[Extracted records — start]
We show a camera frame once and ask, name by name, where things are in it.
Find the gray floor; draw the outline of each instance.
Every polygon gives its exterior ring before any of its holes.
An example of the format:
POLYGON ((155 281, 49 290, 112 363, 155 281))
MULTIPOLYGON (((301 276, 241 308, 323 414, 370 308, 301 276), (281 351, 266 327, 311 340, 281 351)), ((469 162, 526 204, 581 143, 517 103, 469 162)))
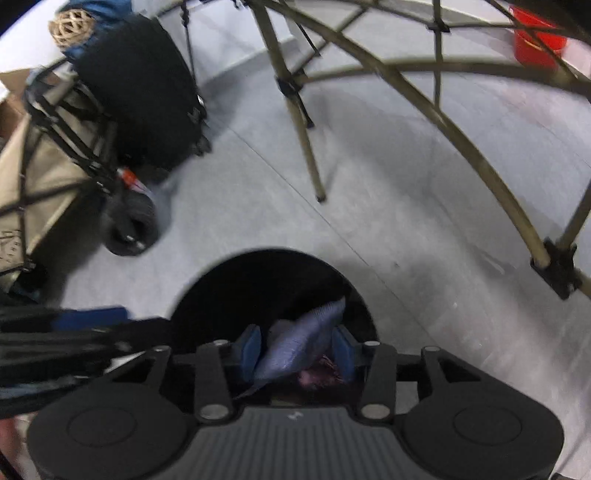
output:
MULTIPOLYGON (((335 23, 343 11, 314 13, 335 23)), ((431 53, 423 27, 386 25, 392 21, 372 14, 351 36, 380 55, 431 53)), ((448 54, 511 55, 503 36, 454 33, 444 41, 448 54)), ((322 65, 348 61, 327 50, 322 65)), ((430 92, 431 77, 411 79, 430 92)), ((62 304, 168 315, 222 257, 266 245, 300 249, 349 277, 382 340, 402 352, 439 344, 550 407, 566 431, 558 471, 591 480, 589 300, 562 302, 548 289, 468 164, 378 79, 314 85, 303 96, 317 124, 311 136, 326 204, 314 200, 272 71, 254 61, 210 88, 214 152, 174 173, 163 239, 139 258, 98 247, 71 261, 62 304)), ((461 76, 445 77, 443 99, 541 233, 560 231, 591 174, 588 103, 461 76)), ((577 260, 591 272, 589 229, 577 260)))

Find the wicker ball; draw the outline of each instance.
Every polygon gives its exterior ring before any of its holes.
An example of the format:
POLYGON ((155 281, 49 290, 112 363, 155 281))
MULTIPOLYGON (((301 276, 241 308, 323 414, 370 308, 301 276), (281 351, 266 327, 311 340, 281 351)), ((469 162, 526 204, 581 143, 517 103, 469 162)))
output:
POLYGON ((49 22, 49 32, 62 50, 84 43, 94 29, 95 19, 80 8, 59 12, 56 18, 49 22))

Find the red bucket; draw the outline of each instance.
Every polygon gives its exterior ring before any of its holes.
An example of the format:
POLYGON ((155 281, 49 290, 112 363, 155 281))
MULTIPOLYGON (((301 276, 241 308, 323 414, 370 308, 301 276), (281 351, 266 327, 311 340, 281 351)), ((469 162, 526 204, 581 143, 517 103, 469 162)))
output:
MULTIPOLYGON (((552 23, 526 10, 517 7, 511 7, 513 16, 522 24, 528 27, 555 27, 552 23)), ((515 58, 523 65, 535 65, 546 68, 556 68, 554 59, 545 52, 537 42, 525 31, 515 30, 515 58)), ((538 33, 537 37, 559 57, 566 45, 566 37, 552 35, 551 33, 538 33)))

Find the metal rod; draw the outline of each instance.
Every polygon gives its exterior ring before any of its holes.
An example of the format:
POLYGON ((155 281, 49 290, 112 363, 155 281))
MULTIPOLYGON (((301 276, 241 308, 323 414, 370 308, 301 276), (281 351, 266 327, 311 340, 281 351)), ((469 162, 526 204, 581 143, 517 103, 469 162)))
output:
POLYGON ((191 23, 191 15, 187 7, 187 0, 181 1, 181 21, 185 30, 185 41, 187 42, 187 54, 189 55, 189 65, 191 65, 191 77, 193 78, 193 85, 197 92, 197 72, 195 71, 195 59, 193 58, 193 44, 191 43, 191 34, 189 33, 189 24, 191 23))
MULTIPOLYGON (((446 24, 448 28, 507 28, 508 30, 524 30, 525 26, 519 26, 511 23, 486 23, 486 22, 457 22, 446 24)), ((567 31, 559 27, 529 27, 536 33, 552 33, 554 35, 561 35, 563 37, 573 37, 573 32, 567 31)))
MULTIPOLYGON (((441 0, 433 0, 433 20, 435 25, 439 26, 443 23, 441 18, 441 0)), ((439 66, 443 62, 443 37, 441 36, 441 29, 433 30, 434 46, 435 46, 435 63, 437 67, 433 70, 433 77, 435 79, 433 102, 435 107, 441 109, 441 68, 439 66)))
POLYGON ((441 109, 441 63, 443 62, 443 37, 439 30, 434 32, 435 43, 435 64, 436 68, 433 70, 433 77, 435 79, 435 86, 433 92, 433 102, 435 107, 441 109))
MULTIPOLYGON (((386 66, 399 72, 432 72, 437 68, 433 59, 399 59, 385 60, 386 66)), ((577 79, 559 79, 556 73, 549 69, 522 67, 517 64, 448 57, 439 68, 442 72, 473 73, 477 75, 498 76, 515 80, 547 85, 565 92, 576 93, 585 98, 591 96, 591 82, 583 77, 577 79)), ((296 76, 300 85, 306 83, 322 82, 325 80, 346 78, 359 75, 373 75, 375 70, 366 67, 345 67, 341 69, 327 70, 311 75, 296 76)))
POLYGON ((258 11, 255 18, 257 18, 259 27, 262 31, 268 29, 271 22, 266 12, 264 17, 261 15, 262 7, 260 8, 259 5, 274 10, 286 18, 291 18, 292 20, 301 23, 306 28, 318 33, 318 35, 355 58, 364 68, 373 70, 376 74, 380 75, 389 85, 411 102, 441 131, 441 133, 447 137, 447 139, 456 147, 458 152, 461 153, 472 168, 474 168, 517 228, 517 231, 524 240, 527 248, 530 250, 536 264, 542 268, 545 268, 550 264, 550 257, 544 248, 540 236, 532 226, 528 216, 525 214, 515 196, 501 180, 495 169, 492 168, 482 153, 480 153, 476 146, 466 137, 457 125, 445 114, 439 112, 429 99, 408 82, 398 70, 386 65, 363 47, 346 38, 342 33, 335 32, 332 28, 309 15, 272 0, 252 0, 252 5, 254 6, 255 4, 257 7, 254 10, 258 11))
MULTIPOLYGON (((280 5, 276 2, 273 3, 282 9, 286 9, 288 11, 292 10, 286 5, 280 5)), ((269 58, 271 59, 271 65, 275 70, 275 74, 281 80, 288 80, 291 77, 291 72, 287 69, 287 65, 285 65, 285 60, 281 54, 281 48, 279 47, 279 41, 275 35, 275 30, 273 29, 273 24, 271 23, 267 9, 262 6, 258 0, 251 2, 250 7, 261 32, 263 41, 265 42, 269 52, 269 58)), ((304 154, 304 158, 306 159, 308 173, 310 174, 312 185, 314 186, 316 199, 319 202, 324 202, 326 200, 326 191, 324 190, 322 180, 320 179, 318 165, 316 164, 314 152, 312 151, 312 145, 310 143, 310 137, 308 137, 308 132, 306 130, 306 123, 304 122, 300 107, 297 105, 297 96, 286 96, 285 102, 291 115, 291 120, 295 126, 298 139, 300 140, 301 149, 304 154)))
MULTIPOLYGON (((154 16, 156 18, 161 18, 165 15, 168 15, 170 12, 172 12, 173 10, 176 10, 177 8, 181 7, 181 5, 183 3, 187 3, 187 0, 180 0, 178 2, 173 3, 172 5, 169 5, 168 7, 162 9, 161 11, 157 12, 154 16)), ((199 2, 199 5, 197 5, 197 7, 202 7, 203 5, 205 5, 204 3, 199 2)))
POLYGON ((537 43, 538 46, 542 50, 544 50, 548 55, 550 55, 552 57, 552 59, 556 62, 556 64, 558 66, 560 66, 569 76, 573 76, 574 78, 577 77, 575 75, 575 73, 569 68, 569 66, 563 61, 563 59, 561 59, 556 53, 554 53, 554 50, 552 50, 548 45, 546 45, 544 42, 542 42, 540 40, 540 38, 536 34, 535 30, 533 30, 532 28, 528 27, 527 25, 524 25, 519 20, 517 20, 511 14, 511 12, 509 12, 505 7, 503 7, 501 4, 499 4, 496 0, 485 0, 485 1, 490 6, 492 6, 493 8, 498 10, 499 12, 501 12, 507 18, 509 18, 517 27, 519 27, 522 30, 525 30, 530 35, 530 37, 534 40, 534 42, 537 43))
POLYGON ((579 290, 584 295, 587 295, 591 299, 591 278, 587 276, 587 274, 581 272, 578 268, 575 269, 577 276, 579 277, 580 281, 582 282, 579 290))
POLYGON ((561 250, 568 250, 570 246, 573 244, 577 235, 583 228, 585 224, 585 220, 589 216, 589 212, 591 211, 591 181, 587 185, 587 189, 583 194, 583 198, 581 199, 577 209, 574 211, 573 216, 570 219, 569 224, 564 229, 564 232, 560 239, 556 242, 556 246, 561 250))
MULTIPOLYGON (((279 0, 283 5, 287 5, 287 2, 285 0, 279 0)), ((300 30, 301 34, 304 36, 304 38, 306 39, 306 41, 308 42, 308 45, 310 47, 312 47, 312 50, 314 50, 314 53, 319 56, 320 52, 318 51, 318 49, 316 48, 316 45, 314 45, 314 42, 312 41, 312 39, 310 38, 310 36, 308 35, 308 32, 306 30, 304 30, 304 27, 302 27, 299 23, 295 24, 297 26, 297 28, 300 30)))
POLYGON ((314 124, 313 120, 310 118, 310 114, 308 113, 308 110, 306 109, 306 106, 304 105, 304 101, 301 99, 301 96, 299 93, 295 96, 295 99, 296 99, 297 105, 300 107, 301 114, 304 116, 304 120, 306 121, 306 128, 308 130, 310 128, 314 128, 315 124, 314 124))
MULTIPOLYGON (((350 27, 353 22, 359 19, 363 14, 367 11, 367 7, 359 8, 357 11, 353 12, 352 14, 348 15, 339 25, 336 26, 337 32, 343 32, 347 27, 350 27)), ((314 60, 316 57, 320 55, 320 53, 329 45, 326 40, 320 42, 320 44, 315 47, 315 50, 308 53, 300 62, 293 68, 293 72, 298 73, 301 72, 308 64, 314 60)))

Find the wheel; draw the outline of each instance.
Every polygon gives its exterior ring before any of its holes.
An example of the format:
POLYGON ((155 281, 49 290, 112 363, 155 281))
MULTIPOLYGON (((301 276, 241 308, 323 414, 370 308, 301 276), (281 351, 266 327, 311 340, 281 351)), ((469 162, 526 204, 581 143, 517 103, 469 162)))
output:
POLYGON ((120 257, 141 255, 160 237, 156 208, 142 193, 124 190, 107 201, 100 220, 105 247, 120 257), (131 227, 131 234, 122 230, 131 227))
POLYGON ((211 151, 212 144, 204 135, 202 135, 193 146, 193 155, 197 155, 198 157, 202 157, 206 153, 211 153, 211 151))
[Extracted records — finish]
__Task instructions__: Note every line in the material with "each" and copy it.

__Response to this exercise__:
Find the gray floor; draw the outline of each instance.
Find the wicker ball; draw the outline of each instance.
Find the red bucket; draw the outline of each instance.
Find the metal rod; draw the outline of each instance.
Find the wheel; draw the outline of each instance.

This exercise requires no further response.